EL ACANTILADO I Desde el acantilado mi alma es este coro, este sinuoso y cálido dominio de los élitros. Y es el final, me dices, y otra vez son tus manos, y otra vez el silencio se ahonda más en la luz. No pude separarte de Dios ni de la muerte, y silenciosa pasas sin pronunciar mi nombre. Ni siquiera el amor es siempre el mismo, madre. Ni el frío ni el hogar para siempre encendido serán quienes despierten las manos que no saben qué escribir o los labios que de hablar se olvidaron. Inconstante es la música. Abalorios dispersos, heladas en el límpido resurgir de las olas, y estos pájaros rígidos lanzados al vacío que una vez y otra vez entran por la ebriedad. Me buscas y te busco desde lo más profundo del animal herido, en el tejido amargo. Ahora que el sombrío comienzo de la muerte es su final. Ahora que el dolor de tu cuerpo es el dolor que viene de la palabra escrita. Ahora que los muertos se llevan mis palabras y las cubren de almagre y de hojas amarillas. Y ahora que estas alas que son como desiertos o largas letanías, entran por la ebriedad una vez y otra vez. Mis hijas por el mismo lugar por el que pasas.
II Ayer es siempre ayer: azuladas libélulas, ríos que no terminan nunca, que acabarán por rehacer las palabras. Pero no es siempre. Siempre es la luz delgadísima que sufre en las magnolias. Un tiempo se me acerca y sé que nace en mí, pero son los latidos del mar sobre las barcas, el lagarto que inmóvil a pleno sol recuerdo y las nubes que ahora se han cerrado. No es siempre. Y aún parece que estés, que tus manos estén en la tierra que mueves de tu olvido a mi olvido. Ayer es siempre ayer: los almendros y ríos, los arroyos y albercas ya limpias de verdín. Y aún parece que estés, que estén en tu silencio. Y estás porque mi voz te habla desde rías lejanas, desde el viento. Parece que es ayer. Yo sé que en esta casa las palabras me encuentran, que escribo con aquello que encuentro, que morimos y no hay continuidad en nuestra muerte.

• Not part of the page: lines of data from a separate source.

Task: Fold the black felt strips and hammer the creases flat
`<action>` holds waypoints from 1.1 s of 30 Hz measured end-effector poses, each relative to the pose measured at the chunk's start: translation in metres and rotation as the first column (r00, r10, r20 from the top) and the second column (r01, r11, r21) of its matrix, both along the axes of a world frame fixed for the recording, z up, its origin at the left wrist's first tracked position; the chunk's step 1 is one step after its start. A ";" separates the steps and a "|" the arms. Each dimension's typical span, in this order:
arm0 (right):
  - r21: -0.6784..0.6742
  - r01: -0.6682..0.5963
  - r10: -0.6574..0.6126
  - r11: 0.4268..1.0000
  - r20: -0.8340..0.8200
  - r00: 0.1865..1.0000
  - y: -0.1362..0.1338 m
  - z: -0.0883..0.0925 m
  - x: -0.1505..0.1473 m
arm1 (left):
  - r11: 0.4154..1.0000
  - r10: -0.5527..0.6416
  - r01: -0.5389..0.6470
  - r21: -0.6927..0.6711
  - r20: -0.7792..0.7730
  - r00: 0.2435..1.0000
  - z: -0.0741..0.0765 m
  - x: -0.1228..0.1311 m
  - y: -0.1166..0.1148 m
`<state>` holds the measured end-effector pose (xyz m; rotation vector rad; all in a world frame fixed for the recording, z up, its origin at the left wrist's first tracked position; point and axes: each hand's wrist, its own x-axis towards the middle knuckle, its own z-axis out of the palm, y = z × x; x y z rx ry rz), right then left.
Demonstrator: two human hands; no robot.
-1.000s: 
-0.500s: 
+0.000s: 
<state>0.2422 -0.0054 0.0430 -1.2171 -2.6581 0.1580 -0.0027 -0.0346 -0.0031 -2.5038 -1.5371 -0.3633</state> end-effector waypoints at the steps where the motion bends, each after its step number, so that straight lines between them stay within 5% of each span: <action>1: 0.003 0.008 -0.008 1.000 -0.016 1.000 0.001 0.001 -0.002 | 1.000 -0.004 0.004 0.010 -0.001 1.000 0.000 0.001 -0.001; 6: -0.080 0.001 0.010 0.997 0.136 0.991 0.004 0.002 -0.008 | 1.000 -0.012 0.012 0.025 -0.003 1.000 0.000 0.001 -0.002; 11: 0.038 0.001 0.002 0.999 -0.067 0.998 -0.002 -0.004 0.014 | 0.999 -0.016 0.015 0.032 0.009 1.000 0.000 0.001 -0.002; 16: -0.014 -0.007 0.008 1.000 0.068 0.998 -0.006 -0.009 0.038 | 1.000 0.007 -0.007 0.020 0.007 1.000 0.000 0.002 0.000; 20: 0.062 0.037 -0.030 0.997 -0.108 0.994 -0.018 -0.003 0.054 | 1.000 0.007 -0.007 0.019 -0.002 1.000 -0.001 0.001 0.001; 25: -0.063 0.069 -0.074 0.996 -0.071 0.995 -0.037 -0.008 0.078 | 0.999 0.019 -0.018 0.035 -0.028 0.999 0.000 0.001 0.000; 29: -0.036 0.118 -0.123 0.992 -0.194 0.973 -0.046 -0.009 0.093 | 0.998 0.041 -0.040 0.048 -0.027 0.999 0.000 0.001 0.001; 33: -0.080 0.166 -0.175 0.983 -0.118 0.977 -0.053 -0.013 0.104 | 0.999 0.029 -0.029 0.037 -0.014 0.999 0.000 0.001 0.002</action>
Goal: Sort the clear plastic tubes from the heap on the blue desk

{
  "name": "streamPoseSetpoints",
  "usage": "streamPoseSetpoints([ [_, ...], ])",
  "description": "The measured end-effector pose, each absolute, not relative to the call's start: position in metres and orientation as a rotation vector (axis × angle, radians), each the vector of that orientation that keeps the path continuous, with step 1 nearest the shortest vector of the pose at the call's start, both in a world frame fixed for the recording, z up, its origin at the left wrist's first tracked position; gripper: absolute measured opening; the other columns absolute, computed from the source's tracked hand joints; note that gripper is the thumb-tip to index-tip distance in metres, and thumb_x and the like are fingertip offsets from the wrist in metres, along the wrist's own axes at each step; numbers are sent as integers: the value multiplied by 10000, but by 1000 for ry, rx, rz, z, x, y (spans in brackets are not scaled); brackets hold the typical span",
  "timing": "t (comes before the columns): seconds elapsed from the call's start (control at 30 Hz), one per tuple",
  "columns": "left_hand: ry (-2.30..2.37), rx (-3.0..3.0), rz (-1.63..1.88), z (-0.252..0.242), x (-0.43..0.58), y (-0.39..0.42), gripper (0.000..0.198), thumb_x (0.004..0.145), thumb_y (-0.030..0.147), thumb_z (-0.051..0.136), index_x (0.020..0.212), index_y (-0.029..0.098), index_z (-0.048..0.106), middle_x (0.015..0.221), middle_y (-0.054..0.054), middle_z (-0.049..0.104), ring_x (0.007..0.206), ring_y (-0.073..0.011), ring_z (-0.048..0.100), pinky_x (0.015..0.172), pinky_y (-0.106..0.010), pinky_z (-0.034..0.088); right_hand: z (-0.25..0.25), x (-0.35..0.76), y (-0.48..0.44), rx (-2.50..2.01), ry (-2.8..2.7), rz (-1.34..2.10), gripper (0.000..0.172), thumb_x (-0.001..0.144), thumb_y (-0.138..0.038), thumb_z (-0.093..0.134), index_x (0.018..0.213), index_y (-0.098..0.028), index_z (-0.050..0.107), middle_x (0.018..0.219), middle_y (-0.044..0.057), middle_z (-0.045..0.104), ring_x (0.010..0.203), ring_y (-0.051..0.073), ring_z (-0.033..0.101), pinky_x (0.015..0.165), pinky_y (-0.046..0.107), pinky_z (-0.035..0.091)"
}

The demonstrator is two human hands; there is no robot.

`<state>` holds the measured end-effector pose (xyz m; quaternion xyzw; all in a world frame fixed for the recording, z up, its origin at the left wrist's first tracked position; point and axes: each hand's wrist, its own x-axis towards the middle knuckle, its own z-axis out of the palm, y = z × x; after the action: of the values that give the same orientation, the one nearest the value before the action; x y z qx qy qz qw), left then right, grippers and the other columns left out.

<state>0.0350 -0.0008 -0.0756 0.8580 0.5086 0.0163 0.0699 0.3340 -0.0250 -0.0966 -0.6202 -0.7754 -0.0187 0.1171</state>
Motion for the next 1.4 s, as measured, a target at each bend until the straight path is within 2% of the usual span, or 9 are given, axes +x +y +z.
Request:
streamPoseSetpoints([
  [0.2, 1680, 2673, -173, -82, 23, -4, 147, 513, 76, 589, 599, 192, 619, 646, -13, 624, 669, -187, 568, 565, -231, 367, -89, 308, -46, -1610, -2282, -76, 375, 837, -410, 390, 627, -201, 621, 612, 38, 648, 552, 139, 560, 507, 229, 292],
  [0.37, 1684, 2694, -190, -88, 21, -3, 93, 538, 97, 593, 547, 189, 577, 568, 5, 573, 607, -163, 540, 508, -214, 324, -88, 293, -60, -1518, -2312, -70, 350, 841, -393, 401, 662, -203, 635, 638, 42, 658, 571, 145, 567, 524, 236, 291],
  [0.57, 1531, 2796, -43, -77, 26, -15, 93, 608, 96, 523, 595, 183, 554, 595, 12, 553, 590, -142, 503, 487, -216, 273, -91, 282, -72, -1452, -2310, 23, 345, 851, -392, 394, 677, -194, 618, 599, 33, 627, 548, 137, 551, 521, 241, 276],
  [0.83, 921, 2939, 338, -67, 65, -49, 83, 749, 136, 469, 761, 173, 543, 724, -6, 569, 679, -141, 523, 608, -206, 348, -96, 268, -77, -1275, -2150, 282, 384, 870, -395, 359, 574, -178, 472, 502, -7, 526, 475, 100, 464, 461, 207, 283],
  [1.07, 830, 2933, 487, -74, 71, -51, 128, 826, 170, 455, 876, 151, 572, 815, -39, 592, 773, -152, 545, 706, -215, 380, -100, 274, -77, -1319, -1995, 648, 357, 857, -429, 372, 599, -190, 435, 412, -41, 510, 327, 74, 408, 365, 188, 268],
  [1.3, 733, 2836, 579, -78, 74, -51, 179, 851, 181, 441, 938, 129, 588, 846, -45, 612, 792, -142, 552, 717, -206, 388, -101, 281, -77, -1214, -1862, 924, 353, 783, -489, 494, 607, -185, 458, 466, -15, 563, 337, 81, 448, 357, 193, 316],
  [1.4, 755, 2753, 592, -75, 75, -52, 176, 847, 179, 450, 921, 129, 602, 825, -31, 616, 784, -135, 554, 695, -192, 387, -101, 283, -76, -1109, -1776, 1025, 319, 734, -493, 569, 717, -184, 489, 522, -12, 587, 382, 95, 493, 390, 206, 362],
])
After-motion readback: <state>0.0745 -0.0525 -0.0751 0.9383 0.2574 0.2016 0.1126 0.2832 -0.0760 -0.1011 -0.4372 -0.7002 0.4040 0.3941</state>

II Los ojos ven lo escaso, el árbol mudo. No tienen la belleza del moral, de los vilanos leves sobre el mar y las casas. Y tienen más de lo que ven. Una voz tan visible y oculta como el aire. Ausencia son y el brillo de la música. Y mueven las palabras de la muerte a la vida, como se mueve el alba, lentamente el camino. Un punto exacto son entre el dolor que ven y la belleza; entre el dolor que sufren y la belleza. No un lugar y un tiempo sólo. Todo lo viven su profundo silencio, y es el sol que los quema y al que no saben cómo hablar.
EN LA LADERA DEL PARRAL Y si Dios fuese único o si la muerte sola, y sola la verdad sombría del amor, la verdad del entonces y la verdad del luego, en mí sólo estaría llegar y detenerme, como lo hacen los pájaros que no tienen más Dios ni más fronteras que esta ladera del parral. Si pudiese elegir me quedaría, madre, como ayer te quedaste en un instante muerto, el instante en que vino a verse en mí la vida, que en el lugar de Dios y de la muerte estaba. Y sé cómo sentí sus heladas navajas y todo su silencio, como ahora, en este griterío de pájaros helados, hechos de sangre mía y de su soledad, aquí, en la ladera.